_The task:_ Look below for the line containing "Could you point at the crumpled"; write out that line and each one after it to the end, exactly, and nothing else.
### The data ###
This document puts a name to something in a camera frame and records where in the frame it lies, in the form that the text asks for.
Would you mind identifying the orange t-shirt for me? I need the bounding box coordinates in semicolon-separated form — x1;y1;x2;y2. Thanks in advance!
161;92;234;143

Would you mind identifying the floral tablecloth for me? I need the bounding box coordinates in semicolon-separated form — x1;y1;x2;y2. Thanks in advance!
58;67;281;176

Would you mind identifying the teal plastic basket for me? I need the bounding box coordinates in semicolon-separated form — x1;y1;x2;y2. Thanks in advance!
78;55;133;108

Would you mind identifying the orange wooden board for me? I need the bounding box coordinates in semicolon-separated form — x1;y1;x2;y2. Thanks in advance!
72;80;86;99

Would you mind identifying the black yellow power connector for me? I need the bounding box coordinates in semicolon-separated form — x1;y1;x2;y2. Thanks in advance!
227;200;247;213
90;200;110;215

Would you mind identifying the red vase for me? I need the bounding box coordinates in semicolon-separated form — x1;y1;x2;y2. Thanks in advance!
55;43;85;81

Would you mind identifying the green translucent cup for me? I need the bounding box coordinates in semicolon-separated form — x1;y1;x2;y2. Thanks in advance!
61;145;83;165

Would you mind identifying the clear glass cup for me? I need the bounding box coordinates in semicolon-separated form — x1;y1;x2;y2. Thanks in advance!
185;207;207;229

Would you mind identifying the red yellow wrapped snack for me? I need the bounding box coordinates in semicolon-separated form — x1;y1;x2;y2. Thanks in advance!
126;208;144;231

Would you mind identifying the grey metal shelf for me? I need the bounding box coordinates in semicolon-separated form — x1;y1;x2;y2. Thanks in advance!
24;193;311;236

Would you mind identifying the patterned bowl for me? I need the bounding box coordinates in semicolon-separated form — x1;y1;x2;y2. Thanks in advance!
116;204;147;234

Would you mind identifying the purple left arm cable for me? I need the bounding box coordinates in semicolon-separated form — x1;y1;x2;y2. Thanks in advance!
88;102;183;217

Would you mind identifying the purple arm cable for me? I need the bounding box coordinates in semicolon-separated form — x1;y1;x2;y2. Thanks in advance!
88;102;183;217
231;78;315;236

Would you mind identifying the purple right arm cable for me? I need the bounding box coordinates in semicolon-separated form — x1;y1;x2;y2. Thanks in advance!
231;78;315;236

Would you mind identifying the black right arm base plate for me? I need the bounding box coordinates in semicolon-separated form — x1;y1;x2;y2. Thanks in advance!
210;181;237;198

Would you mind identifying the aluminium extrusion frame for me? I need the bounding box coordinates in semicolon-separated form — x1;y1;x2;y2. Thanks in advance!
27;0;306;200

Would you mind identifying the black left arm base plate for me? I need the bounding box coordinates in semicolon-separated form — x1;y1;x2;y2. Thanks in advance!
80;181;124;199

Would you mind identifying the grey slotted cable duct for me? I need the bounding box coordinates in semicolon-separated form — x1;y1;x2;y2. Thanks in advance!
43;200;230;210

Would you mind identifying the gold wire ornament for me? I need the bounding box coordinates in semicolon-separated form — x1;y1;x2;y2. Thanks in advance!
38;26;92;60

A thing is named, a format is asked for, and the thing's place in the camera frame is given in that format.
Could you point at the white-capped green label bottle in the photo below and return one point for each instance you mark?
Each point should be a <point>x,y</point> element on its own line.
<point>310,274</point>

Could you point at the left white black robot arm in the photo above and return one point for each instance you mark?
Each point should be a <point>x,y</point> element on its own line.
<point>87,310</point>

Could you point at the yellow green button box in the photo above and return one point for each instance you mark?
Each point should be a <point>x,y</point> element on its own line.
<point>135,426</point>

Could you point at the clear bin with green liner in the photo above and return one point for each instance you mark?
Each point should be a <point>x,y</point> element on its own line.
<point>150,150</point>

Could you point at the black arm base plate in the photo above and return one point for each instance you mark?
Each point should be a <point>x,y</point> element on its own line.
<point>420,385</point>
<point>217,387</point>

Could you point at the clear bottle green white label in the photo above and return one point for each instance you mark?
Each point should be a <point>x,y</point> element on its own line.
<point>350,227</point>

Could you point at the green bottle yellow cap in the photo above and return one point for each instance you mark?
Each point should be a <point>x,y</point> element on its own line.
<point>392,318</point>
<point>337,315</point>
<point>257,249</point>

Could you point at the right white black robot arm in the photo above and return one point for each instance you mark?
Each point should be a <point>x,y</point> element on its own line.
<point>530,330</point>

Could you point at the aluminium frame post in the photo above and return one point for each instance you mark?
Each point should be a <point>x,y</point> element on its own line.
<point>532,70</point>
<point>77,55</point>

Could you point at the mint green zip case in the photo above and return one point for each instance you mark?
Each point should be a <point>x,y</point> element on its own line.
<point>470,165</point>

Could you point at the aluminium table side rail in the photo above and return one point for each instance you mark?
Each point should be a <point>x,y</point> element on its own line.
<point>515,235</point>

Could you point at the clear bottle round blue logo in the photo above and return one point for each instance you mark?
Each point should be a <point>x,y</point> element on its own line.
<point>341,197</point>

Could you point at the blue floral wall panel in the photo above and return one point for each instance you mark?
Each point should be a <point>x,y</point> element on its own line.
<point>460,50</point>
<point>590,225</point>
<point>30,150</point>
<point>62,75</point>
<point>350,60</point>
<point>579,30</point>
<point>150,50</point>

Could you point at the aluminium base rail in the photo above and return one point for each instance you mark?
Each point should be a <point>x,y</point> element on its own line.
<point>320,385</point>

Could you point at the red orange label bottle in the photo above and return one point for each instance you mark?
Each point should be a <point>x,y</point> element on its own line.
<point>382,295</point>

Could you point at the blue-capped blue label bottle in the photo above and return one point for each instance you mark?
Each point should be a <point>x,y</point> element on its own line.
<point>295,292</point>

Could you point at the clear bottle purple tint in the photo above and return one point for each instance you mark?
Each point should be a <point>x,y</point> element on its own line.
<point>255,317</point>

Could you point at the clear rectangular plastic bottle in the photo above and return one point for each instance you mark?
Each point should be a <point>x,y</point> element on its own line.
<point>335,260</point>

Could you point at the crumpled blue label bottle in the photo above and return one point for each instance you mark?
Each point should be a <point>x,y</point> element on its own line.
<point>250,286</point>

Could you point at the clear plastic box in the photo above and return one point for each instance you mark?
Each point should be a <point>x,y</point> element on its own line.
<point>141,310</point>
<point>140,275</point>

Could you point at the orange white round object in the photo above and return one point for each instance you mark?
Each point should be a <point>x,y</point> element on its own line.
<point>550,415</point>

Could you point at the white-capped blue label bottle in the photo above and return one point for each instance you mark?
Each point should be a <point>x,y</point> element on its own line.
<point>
###
_Response:_
Could you point at the crumpled blue label bottle in the photo above and return one point for each instance you mark?
Each point should be a <point>x,y</point> element on its own line.
<point>250,286</point>

Could you point at the clear plastic box in the photo above and return one point for each instance you mark?
Each point should be a <point>x,y</point> element on its own line.
<point>141,310</point>
<point>140,275</point>

Could you point at the orange white round object in the photo above and return one point for each instance you mark?
Each point should be a <point>x,y</point> element on its own line.
<point>550,415</point>

Could you point at the white-capped blue label bottle in the photo above and return one point for each instance you mark?
Each point should be a <point>x,y</point> element on its own line.
<point>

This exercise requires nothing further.